The Government's spending plans assume real-term growth in public spending over the next three years of only 0.75 to 1 per cent. But within individual programmes there are items growing way ahead of that.
Treasury ministers thus calculate that if the spending targets are to be held, public spending as a proportion of national income is to fall, and manifesto commitments - which range from an expansion of student numbers to real-terms increases in NHS spending - are to be honoured, something will have to give.
In health, the drugs budget is rising in real terms at 8 per cent a year. In social security, expenditure on some items has ballooned. Last year, the department spent pounds 2.5bn in income support on supporting 265,000 people in private residential and nursing homes, against pounds 10m in 1979.

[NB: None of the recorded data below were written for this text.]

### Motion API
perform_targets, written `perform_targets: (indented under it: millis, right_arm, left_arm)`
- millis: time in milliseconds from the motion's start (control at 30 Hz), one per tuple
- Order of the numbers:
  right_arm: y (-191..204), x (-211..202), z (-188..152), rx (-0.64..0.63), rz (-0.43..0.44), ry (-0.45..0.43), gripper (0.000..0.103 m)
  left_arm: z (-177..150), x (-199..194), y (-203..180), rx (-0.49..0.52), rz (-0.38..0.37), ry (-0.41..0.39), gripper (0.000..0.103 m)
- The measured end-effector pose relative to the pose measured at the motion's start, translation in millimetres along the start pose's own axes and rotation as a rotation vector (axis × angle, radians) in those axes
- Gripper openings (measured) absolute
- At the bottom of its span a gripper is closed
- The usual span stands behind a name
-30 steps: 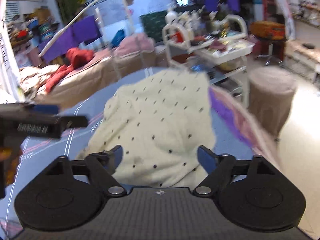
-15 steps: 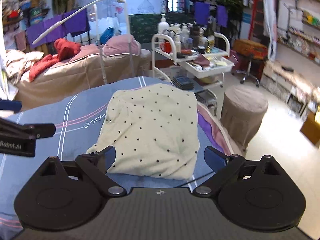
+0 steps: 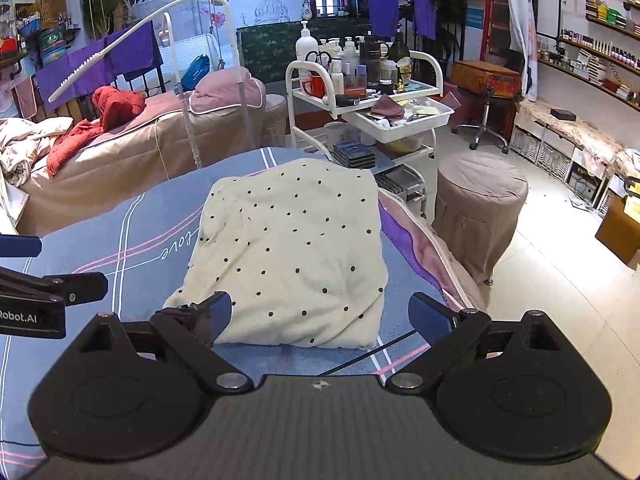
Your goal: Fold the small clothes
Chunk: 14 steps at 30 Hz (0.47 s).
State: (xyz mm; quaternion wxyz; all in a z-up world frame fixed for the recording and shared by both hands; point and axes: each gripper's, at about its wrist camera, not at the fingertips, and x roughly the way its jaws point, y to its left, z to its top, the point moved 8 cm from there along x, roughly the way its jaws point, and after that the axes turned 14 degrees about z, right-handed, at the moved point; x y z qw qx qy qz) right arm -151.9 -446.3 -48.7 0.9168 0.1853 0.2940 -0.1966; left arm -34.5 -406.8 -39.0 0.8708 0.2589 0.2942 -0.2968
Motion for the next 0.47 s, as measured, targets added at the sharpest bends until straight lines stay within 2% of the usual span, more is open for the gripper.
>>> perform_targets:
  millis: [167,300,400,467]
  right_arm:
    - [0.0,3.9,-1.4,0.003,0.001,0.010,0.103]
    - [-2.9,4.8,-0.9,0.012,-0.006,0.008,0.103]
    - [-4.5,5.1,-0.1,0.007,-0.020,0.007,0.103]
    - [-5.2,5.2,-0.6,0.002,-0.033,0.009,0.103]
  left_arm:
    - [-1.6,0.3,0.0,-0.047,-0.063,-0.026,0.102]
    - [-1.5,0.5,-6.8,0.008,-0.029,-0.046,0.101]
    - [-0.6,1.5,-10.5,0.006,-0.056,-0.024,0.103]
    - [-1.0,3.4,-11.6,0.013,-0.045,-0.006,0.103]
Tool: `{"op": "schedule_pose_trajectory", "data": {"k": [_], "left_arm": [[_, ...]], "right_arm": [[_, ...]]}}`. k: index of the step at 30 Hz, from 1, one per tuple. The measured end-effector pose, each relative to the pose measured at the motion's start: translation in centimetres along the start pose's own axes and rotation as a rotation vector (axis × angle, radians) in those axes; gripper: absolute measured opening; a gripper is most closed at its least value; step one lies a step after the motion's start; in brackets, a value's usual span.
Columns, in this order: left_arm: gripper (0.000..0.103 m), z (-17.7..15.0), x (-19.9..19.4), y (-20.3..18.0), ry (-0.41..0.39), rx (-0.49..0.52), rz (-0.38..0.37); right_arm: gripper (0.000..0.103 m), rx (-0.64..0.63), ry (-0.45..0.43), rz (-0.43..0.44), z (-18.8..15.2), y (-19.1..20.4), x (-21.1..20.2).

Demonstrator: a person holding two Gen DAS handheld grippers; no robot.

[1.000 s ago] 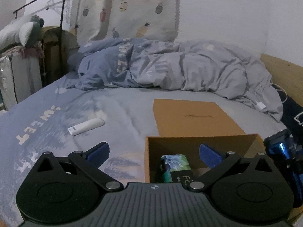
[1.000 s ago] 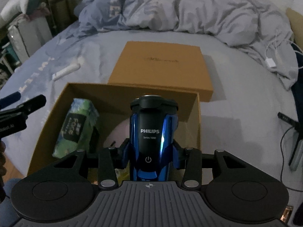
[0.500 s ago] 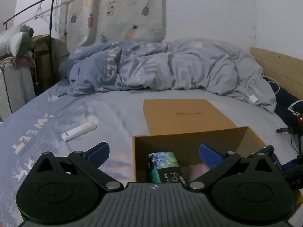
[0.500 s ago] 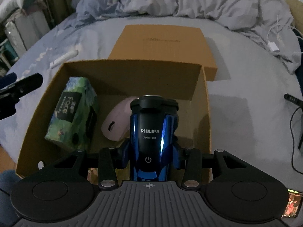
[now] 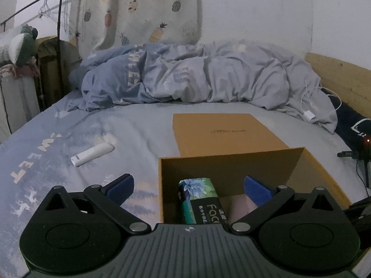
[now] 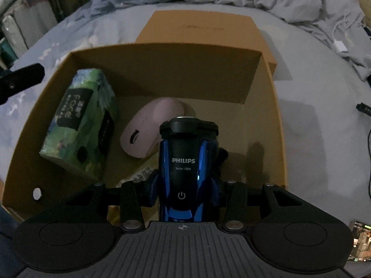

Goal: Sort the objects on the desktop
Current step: 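Lower the shaver into the box and open the right gripper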

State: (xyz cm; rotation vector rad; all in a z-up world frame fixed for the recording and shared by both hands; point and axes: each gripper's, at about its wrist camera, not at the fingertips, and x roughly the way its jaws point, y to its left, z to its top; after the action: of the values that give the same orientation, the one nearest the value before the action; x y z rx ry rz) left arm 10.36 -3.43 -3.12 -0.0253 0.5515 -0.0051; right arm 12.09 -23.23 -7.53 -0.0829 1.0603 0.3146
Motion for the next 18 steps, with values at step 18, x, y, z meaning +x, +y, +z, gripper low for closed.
{"op": "schedule_pose_trajectory", "data": {"k": [18], "left_arm": [[0.103, -0.6, 0.7, 0.7, 0.029, -0.028, -0.019]], "right_arm": [[0.047, -0.061, 0.106, 0.005, 0.1, 2.0, 3.4]]}}
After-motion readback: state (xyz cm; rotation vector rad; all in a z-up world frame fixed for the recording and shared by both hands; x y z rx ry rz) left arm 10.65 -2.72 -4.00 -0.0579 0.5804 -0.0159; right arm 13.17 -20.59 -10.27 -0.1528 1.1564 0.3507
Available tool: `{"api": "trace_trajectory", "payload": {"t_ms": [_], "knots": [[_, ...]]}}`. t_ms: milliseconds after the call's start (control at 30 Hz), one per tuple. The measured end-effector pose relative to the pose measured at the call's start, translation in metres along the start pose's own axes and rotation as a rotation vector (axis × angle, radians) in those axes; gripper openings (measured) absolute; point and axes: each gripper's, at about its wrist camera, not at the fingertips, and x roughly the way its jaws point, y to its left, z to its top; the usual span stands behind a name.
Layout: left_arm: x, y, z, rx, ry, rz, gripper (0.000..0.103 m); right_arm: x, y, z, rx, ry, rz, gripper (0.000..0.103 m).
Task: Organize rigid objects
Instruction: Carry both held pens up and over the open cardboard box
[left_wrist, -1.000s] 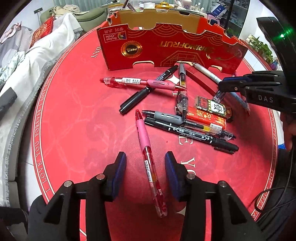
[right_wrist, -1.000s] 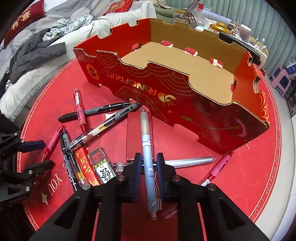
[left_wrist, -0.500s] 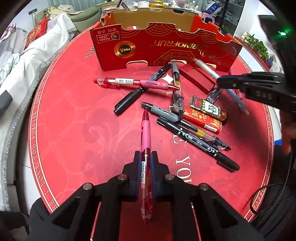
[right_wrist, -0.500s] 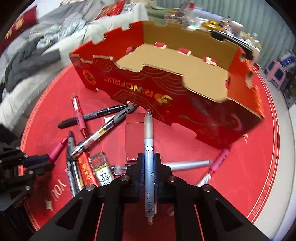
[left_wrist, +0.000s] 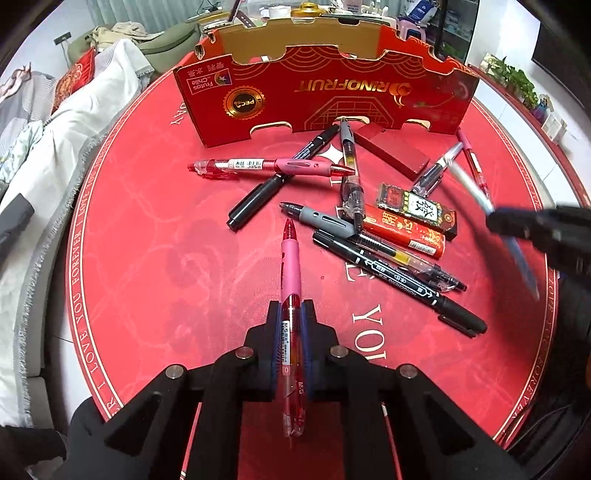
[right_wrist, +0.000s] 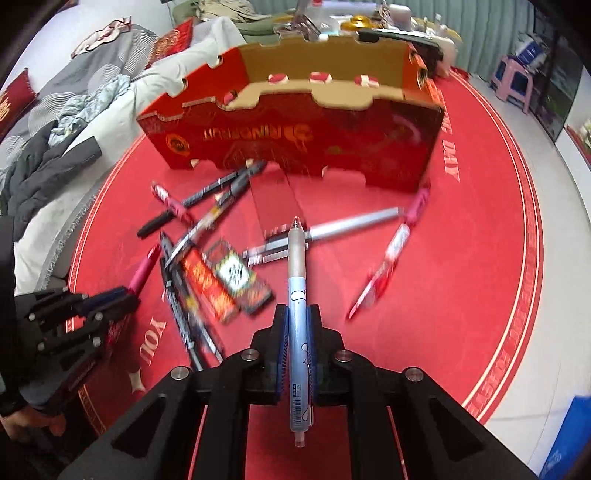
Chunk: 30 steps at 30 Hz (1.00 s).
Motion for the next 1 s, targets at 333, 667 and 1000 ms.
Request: {"api": "trace_trajectory", "payload": {"t_ms": [333, 667, 1000], "knots": [[-0.004, 0.008, -0.008, 0.005, -0.026, -0.020, 0.011, 0.008, 0.001, -0.014, 0.030, 0.050, -0.062, 0.010], [-0.008, 0.014, -0.012, 0.009, -0.032, -0.028, 0.011, 0.007, 0.013, -0.016, 0.011, 0.041, -0.104, 0.010], [-0.012, 0.020, -0.016, 0.005, -0.050, -0.049, 0.010, 0.007, 0.023, -0.016, 0.015, 0.045, -0.148, 0.010]]}}
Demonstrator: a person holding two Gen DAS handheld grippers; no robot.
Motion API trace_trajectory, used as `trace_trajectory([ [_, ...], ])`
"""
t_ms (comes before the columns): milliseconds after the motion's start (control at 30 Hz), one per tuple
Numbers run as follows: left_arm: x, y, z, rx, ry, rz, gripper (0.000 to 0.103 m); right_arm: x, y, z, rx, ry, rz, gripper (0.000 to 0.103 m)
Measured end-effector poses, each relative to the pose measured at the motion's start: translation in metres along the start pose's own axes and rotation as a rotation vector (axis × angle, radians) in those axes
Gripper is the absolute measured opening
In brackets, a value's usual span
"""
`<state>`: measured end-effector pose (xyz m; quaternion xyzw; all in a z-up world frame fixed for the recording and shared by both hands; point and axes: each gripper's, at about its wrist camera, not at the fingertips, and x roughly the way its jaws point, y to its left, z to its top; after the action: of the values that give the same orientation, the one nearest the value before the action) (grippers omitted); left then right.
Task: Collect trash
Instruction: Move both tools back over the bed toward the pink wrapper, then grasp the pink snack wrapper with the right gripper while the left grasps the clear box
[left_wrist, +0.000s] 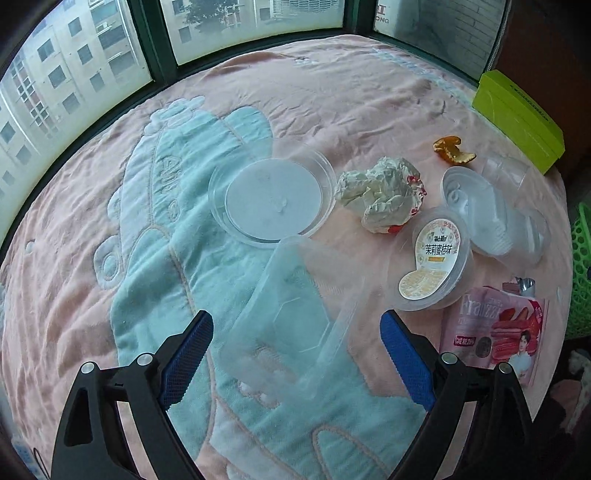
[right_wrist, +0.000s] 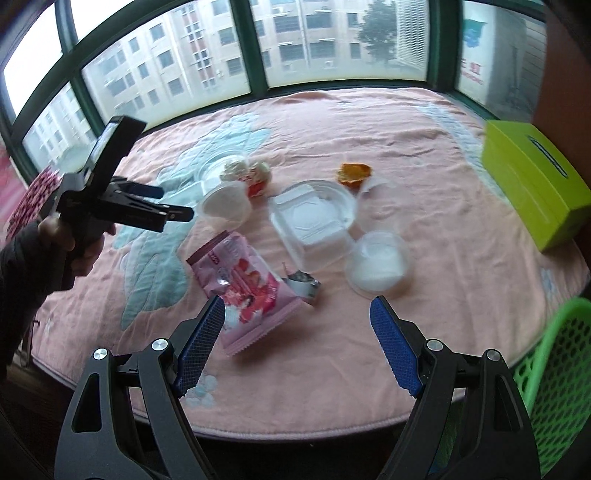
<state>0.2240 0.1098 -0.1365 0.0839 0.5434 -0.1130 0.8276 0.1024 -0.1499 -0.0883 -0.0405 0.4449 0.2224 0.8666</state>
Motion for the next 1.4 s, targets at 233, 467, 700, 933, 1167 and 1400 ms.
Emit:
trace_trajectory([
  [233, 0.014, 0.005, -0.001, 0.037, 0.016, -0.025, 0.088, 0.028, 0.023, 0.009, -0.097, 0.043, 0.052, 0.081],
  [467, 0.016, 0.006, -0.005, 0.048, 0.006, -0.039, 0.065, 0.05, 0.036, 0.015, -0.167, 0.08, 0.072, 0.081],
  [700, 0.004, 0.008, -0.013, 0.04, -0.023, -0.057, 0.058, 0.074, 0.051, 0.019, -0.291, 0.116, 0.074, 0.081],
  [933, -0.006, 0.009, -0.02, 0.018, -0.042, -0.08, 0.058, 0.103, 0.062, 0.015, -0.4, 0.152, 0.026, 0.081],
  [1167, -0.015, 0.013, -0.026, -0.024, -0.058, -0.093, 0.057, 0.111, 0.054, 0.008, -0.356, 0.165, 0.044, 0.074],
  [1400, -0.031, 0.008, -0.029, -0.045, -0.085, -0.105, 0.057, 0.097, 0.048, 0.004, -0.279, 0.137, 0.065, 0.061],
])
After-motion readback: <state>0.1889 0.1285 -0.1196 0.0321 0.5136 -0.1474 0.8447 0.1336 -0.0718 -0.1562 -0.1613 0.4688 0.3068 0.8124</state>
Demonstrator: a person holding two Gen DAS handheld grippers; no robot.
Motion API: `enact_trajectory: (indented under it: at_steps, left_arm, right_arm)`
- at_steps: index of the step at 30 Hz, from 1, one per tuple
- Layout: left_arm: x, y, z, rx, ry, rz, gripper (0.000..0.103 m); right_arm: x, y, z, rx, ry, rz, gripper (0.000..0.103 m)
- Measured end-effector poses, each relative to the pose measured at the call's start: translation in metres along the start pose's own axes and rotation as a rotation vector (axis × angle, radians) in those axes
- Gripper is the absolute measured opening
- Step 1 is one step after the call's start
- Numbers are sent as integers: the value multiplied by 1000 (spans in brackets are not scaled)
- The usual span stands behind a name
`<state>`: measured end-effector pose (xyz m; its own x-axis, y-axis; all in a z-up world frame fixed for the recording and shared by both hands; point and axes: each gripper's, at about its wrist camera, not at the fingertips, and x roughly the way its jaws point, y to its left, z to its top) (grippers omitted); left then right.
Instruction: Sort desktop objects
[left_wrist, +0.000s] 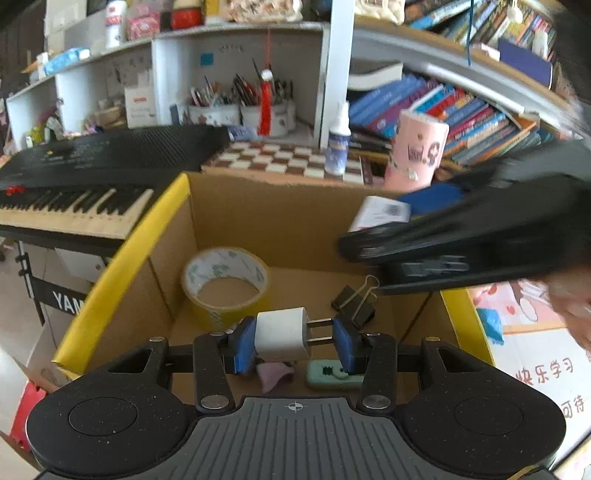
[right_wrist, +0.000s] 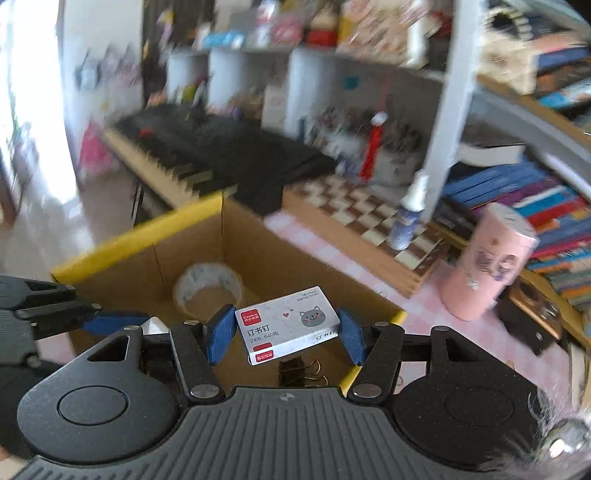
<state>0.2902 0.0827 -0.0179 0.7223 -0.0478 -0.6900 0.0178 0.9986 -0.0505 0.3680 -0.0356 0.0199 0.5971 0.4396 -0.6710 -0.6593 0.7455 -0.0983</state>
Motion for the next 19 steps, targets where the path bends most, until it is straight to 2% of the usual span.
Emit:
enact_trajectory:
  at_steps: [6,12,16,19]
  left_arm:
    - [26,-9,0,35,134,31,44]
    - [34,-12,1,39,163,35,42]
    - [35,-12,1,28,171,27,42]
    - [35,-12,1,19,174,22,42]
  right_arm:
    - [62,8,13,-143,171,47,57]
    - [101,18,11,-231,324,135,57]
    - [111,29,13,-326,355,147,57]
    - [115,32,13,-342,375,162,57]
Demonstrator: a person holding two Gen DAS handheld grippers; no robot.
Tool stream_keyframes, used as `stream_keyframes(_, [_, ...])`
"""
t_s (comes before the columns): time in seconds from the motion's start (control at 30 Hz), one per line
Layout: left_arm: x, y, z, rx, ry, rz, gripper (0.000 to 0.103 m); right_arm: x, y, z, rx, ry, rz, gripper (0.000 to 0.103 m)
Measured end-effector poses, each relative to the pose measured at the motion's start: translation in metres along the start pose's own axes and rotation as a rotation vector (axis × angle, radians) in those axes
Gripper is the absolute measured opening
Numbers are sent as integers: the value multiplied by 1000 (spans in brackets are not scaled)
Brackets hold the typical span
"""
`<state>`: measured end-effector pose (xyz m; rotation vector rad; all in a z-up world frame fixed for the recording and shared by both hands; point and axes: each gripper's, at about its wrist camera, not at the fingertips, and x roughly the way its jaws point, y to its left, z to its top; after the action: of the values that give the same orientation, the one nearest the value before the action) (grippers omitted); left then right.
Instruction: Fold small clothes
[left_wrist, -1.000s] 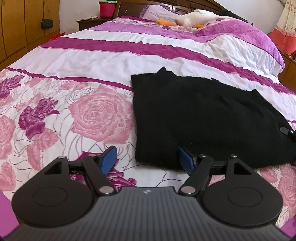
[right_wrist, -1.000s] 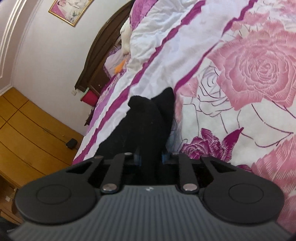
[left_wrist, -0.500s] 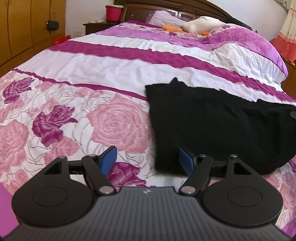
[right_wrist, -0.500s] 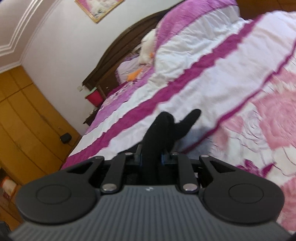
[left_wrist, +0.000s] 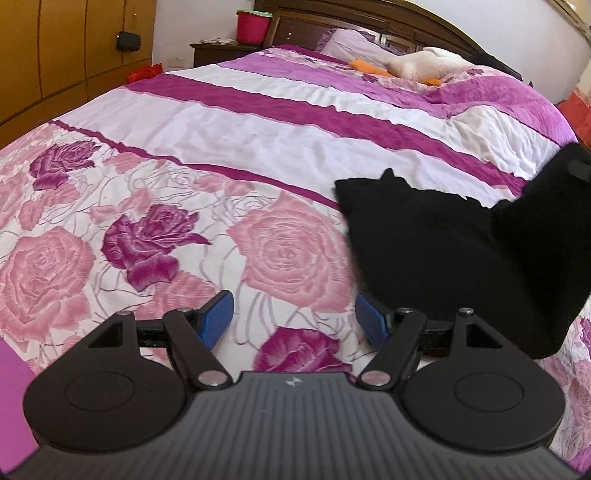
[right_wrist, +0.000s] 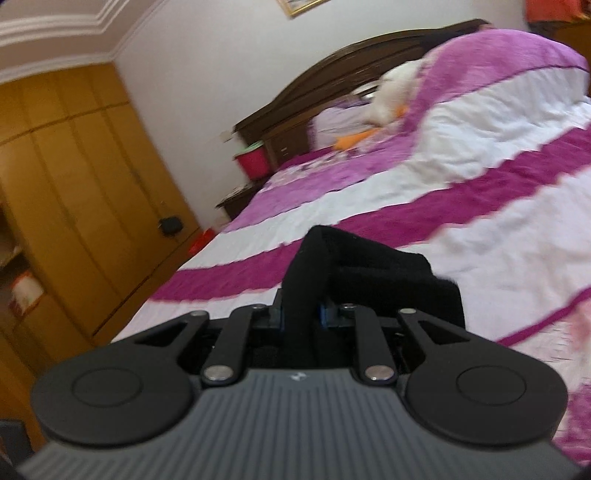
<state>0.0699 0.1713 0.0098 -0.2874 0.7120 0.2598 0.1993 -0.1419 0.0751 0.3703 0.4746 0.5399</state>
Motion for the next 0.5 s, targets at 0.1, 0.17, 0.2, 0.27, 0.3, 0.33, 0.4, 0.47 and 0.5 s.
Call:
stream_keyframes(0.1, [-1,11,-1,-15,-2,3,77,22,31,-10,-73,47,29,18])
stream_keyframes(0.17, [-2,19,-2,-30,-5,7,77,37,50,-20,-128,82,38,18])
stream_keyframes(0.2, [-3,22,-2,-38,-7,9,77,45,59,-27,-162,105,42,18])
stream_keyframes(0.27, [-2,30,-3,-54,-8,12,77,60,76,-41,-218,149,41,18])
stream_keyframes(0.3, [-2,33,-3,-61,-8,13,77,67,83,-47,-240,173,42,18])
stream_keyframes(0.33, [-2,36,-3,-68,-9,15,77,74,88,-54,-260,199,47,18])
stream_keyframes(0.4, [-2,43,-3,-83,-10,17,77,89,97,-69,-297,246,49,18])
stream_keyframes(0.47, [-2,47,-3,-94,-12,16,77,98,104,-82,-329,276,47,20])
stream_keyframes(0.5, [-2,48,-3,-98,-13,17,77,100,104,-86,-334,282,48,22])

The recession has made other payments soar. Mortgage interest tax relief for those on income support, once a tiny part of the safety net, cost pounds 949m in 1991.
Aside from direct unemployment benefits, there have also been mounting costs in benefits that in part have allowed early retirement for the less healthy who in times of fuller employment might have worked on. Invalidity benefit has mushroomed from fewer than 900,000 claimants in the mid-1980s to 1.4 million last year at a cost of pounds 5.25bn.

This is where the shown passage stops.